Khusus untuk status kunjungan ANC disematkan pada Encounter.identifier dengan format sebagai berikut:

Tabel 22. Format
Resource Encounter

Elemen/Path FHIR

Terminologi/Format Pengisian

Encounter.identifier[0].system[0]

http://terminology.kemkes.go.id/CodeSystem/episodeofcare/ANC

Encounter.identifier[0].value[0]

K1A

K1M

K2

K3

K4

K5

K6

Keterangan Encounter.identifier

Kunjungan K1 akses

Kunjungan K1 murni

Kunjungan K2

Kunjungan K3

Kunjungan K4

Kunjungan K5

Kunjungan K6

Keterangan: Pengiriman data Kunjungan ANC melalui elemen Encounter.identifier dilakukan setiap kunjungan ANC/kehamilan dilakukan dengan memberikan informasi apakah kunjungan tersebut masuk kedalam kunjungan K1 akses, kunjungan K1 murni, kunjungan K2 dan lain sebagainya.

Menutup Episode Kehamilan

Episode kehamilan yang didaftarkan saat pertama kali melakukan kunjungan ANC perlu ditutup untuk menandai berakhirnya periode kehamilan untuk seorang ibu.
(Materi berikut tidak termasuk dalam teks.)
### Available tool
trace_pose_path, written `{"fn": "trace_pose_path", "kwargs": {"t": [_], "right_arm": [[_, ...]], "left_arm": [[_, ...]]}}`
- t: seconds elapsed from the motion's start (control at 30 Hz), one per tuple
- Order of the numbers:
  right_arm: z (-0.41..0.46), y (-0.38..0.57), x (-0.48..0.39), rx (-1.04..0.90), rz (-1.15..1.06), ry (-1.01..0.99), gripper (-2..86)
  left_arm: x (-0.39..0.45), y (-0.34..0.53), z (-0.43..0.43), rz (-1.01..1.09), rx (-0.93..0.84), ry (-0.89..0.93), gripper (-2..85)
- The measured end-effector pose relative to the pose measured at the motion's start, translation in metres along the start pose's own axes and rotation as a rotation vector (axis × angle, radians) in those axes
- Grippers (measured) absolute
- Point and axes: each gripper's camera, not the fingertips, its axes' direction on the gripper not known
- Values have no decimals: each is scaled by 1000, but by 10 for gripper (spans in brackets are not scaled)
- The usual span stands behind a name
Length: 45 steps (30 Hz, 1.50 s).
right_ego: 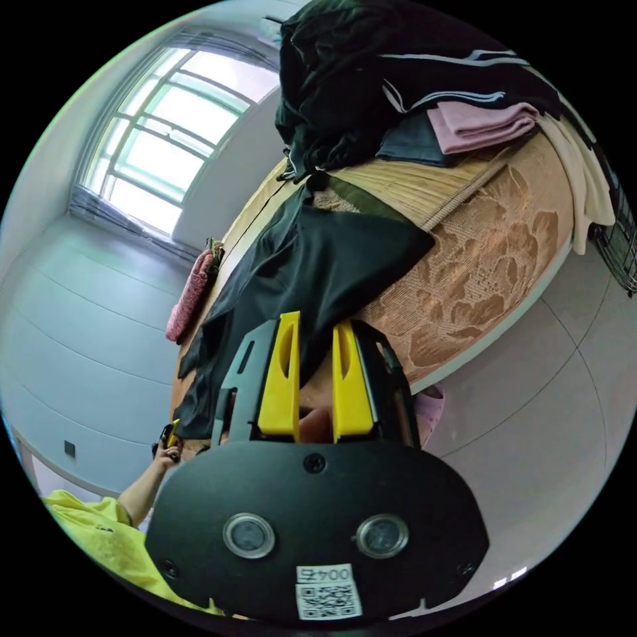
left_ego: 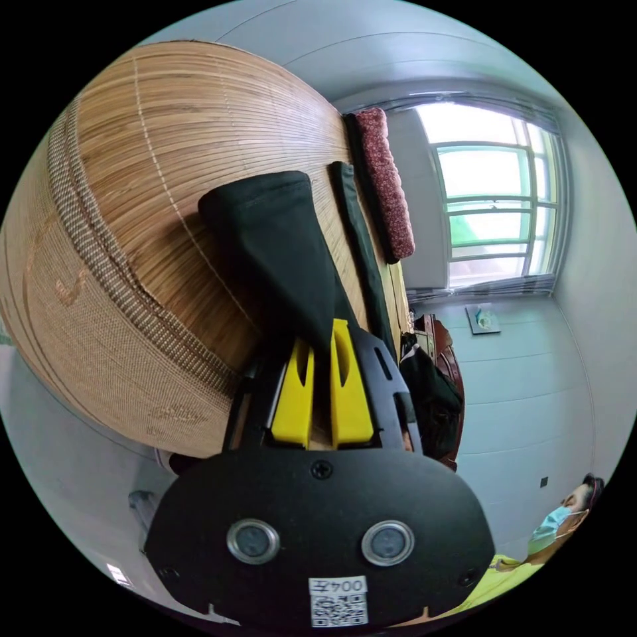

Informasi terkait penutupan episode kehamilan ini berkaitan dengan mengupdate nilai pada EpisodeOfCare.status dan menambahkan 1 objek EpisodeOfCare.statusHistory[i].status dengan isian “finished” serta mengisikan waktu penutupan episode kehamilan pada EpisodeOfCare.period.end dan EpisodeOfCare.statusHistory[i].periode.end dengan isian “finished” melalui metode PUT.

Berakhirnya kehamilan ini dapat disebabkan oleh beberapa hal berikut:

  1. Waktu terjadinya persalinan

  2. Waktu terjadinya keguguran atau proses kuret.

  3. Kehilangan kontak dan follow-up - tidak tersedianya informasi terkait berakhirnya kehamilan karena sistem tidak lagi mampu melacak pencatatan maupun follow-up terhadap episode kehamilan seorang ibu, maka waktu yang digunakan dapat memanfaatkan batas maksimum masa kehamilan dapat terjadi yaitu 44 minggu (308 hari) setelah tanggal HPHT.